From the entries below, copy every line holding the word "Pick".

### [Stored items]
+ + + + + + +
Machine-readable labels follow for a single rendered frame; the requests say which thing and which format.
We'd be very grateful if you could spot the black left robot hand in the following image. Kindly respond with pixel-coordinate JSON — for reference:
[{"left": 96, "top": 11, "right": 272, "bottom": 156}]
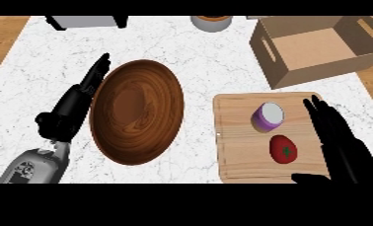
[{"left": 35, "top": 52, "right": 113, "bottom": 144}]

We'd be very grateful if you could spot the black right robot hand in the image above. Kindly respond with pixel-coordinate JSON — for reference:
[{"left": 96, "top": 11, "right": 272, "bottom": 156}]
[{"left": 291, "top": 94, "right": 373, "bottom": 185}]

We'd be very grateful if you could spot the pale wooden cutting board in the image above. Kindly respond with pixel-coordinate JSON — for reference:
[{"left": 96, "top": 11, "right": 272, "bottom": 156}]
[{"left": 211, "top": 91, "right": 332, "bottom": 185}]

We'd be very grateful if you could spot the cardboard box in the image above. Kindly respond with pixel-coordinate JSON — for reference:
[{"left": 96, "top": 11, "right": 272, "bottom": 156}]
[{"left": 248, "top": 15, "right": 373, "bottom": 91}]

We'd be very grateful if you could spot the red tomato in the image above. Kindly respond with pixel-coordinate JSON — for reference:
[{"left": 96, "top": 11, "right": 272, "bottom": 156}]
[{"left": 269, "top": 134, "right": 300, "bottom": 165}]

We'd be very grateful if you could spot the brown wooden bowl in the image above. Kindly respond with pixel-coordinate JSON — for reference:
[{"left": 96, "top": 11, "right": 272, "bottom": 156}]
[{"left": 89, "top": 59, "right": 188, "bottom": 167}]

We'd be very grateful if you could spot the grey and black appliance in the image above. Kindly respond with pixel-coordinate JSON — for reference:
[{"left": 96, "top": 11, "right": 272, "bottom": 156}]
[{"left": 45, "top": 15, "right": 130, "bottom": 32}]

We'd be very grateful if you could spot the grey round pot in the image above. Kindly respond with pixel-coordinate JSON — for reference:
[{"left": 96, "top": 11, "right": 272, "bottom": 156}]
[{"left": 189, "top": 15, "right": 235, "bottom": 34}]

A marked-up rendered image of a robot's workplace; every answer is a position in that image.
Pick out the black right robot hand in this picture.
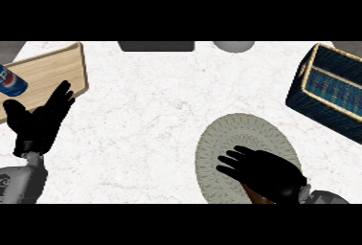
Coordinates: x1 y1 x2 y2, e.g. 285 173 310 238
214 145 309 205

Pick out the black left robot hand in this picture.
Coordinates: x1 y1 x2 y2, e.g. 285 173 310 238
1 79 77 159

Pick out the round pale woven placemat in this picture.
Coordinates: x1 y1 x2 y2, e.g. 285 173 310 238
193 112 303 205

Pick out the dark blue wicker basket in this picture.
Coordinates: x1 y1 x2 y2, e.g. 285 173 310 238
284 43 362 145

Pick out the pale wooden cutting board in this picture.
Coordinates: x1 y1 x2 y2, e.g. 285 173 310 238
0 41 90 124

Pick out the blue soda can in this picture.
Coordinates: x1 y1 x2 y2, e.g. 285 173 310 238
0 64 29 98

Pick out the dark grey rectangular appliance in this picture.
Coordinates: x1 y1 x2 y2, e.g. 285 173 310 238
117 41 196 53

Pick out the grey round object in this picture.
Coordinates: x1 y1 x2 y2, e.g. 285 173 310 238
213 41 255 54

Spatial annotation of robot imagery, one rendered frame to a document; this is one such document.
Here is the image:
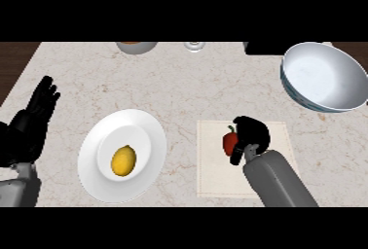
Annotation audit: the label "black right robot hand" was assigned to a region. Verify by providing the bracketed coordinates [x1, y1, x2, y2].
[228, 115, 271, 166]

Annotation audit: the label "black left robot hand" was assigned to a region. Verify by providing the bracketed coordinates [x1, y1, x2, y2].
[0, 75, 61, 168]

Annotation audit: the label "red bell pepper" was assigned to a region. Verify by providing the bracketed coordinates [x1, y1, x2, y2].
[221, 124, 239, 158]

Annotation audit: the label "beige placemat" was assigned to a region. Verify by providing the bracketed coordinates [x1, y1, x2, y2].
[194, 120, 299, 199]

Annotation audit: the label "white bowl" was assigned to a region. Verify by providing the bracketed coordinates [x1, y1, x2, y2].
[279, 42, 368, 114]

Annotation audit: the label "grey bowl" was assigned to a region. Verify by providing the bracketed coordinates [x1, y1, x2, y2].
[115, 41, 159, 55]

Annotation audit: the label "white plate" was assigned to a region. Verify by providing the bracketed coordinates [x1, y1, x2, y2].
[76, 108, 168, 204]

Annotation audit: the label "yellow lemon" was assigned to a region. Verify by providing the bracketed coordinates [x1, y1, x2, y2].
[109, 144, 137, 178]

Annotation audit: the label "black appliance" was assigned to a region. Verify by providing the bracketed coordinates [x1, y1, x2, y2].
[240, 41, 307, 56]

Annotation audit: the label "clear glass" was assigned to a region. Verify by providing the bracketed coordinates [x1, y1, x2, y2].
+ + + + + + +
### [Response below]
Pick out the black right robot hand in this picture.
Pick out the black left robot hand in this picture.
Pick out the round pale woven placemat in this picture.
Pick out the dark blue wicker basket in this picture.
Pick out the pale wooden cutting board in this picture.
Pick out the blue soda can in this picture.
Pick out the dark grey rectangular appliance in this picture.
Pick out the grey round object in this picture.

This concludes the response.